By Conrad Black |  January 4, 2010

This has been an astonishing presidential year. President Obama bounded into office with a quiver full of soft-pointed arrows for every policy area. A whole year has been wasted buying, senator by senator and influential congressmen one at a time, a health-care bill that is almost certain to be hideously expensive and to lower the level of health care for millions of people. The key was to unite the payer to the consumer, so there was some incentive for reducing costs without rationing access, and reducing the attached legal costs, and the administration failed both tests. Organized labor was protected in its medical-benefit sinecures and, for good measure, the UAW was rewarded for decades of greed and shoddy work habits by being handed most of the detritus of the U.S. auto industry.

The stimulus bill was $787 billion of straight political payoffs to prominent Democrats close to the next election and will be more a retardant than a stimulus; it has already failed every prediction of job creation its sponsors made for it. Workfare employs people; stimulus removes as much stimulation in borrowed money as it generates.

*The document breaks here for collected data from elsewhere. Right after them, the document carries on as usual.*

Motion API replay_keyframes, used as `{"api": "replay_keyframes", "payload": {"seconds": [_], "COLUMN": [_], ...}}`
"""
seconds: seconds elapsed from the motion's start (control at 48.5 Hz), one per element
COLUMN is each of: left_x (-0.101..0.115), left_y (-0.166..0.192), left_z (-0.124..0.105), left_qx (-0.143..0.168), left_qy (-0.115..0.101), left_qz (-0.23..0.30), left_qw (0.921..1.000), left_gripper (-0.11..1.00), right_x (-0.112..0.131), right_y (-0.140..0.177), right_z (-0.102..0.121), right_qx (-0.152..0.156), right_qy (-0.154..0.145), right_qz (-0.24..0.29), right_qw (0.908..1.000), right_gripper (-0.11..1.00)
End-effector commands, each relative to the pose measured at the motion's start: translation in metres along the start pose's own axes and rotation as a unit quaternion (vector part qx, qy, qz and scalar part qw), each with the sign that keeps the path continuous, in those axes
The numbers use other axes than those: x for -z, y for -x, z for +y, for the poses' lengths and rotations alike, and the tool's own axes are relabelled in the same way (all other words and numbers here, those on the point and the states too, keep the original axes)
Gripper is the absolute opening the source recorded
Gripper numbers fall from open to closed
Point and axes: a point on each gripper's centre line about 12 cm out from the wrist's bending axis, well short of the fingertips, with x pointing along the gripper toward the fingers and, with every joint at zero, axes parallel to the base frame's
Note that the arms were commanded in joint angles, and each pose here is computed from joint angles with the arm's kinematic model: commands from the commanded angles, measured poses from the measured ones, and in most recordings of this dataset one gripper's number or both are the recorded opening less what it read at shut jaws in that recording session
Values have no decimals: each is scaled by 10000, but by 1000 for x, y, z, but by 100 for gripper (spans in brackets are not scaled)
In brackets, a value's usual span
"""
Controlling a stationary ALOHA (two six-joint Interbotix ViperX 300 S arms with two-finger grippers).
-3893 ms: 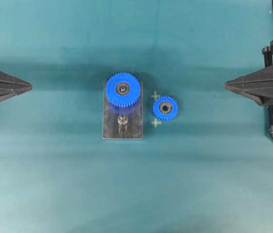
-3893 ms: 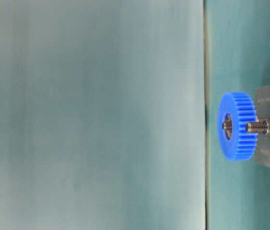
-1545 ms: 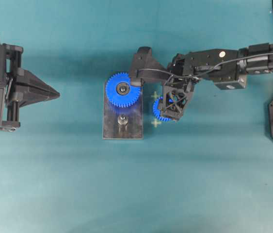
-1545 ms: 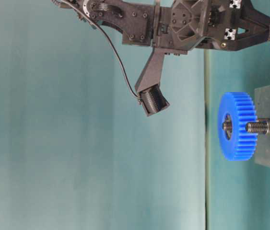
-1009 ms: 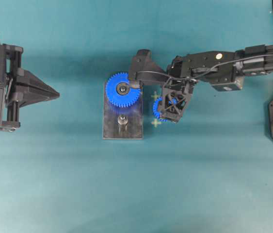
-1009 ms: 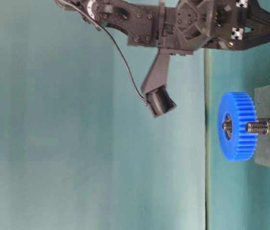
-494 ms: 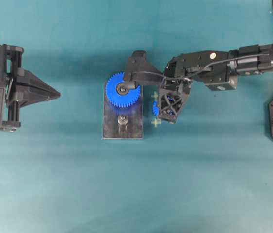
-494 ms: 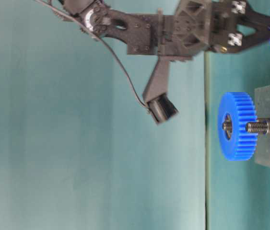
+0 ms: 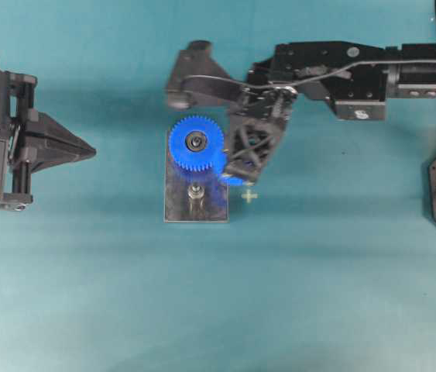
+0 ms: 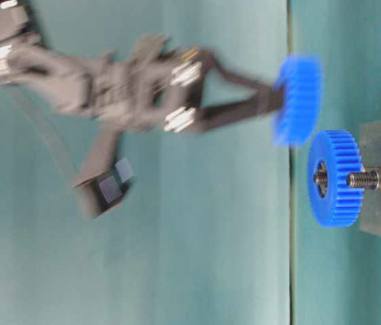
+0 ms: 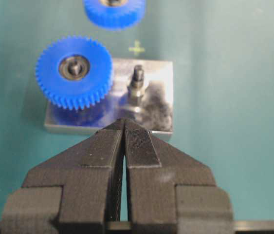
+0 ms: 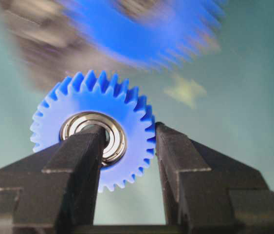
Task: Fit the small gear onto the shaft.
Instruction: 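Carry the small gear left and lower it onto the empty shaft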
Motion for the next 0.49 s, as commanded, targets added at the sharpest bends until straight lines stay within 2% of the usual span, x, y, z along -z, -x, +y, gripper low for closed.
{"api": "replay_keyframes", "payload": {"seconds": [0.0,0.268,0.474], "left_x": [-7,-6,-5], "left_y": [2,3,3], "left_z": [-1,-1,-3], "left_qx": [14,21,55], "left_qy": [-14,-17,-35], "left_qz": [-122,-130,-122], "left_qw": [9999,9999,9999], "left_gripper": [0,0,0], "right_x": [-14,-31,-39], "right_y": [14,-14,-27], "right_z": [15,33,31], "right_qx": [-146,-168,-99], "right_qy": [41,209,212], "right_qz": [-252,39,97], "right_qw": [9996,9996,9997], "right_gripper": [36,36,36]}}
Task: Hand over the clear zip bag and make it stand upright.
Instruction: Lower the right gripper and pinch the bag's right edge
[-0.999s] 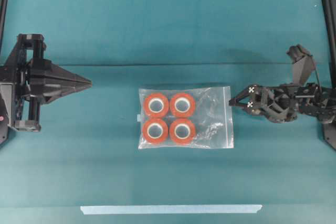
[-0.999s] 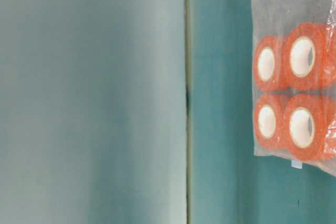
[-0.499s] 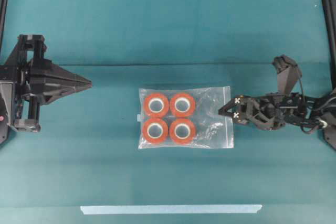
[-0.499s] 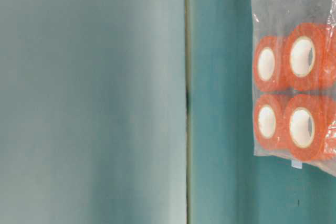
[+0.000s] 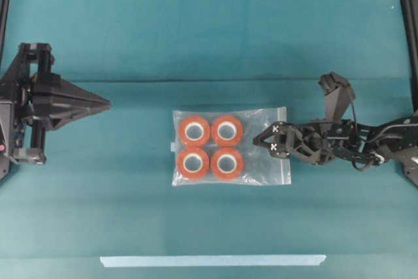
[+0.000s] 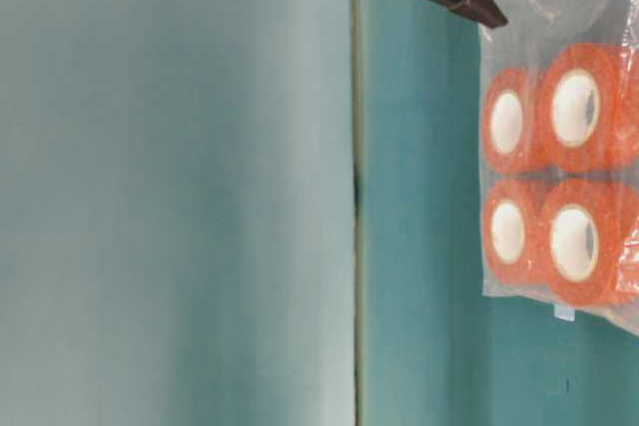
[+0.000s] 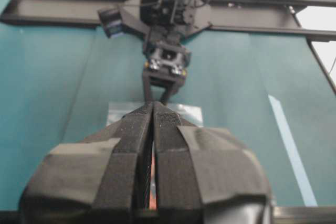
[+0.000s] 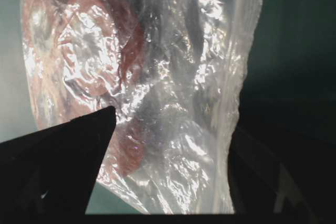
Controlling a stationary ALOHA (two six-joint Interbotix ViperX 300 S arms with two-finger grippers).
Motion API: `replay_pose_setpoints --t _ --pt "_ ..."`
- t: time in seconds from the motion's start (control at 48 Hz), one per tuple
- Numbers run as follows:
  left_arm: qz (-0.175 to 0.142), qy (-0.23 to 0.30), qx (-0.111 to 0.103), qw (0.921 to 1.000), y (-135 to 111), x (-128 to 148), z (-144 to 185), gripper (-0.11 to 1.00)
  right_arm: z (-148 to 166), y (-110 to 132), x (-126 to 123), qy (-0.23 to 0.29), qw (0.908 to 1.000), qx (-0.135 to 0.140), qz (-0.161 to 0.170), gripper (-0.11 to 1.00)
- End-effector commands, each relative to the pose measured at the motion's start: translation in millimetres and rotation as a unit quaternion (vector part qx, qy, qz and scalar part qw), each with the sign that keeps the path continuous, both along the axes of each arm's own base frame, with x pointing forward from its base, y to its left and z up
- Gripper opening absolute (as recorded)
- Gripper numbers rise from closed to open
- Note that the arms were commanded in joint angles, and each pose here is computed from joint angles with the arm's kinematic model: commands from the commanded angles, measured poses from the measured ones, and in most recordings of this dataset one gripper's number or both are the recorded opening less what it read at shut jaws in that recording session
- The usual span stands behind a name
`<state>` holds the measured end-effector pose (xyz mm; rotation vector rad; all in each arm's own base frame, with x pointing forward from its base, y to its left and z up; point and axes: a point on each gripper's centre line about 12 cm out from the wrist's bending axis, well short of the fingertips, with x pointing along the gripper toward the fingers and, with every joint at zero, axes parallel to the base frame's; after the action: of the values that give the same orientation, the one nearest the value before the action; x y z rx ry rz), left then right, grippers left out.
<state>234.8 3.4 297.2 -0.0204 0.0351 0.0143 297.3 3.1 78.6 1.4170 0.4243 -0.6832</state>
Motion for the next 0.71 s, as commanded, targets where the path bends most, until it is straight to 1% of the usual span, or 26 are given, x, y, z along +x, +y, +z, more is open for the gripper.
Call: replay_pose_setpoints --t 0.0,0.208,0.312,0.416,0.541,0.604,0.687 --pt "0.0 -0.004 0.003 1.0 -0.1 0.6 4.2 -0.01 -1.2 7.4 3.5 0.002 0.9999 0.005 0.009 0.91" --pt "-0.001 0.0 0.003 1.0 -0.4 0.0 3.7 -0.01 -4.1 10.9 1.8 0.013 0.9997 0.01 0.015 0.89" --pt "-0.001 0.0 0.005 1.0 -0.4 0.0 3.7 -0.01 -6.1 11.8 0.7 0.023 0.9995 0.018 0.013 0.88" --pt "-0.002 -0.001 0.005 1.0 -0.8 -0.3 4.2 -0.01 -8.5 13.9 -0.4 0.037 0.9988 0.029 0.014 0.83" --pt "-0.002 -0.003 0.006 1.0 -0.8 -1.1 5.1 -0.01 -17.0 16.4 -5.5 0.069 0.9966 0.043 0.016 0.7" --pt "-0.002 -0.002 0.006 1.0 -0.8 -1.6 4.2 -0.01 -20.8 16.7 -7.3 0.08 0.9956 0.047 0.016 0.58" --pt "-0.002 -0.001 0.007 1.0 -0.8 -1.7 3.6 -0.01 -22.6 15.0 -8.3 0.084 0.9953 0.047 0.013 0.44"
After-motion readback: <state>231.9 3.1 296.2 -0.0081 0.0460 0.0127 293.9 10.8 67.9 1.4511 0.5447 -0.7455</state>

Cap-and-trade was an insane concept from the start, and after being greased through the House in a way that assured heavy costs to American homeowners, it emerged as not likely to reduce carbon emissions, nor to raise government revenues. It has died an unhonored death before arrival at the Senate and been banished to an unmarked grave.

The administration is boldly facing the cold winds like Washington (the general) crossing the Rappahannock, as it leads America to an economic miracle of Biblical proportions: increased taxes, faster economic growth, 50 to 100 percent annual increases in money supply without inflation for a decade, a decade of trillion-dollar annual budget deficits without seriously raising interest rates or devaluing the dollar. Obviously this is a fable, especially as the president solemnly announces, as he did last week, that he will reduce spending.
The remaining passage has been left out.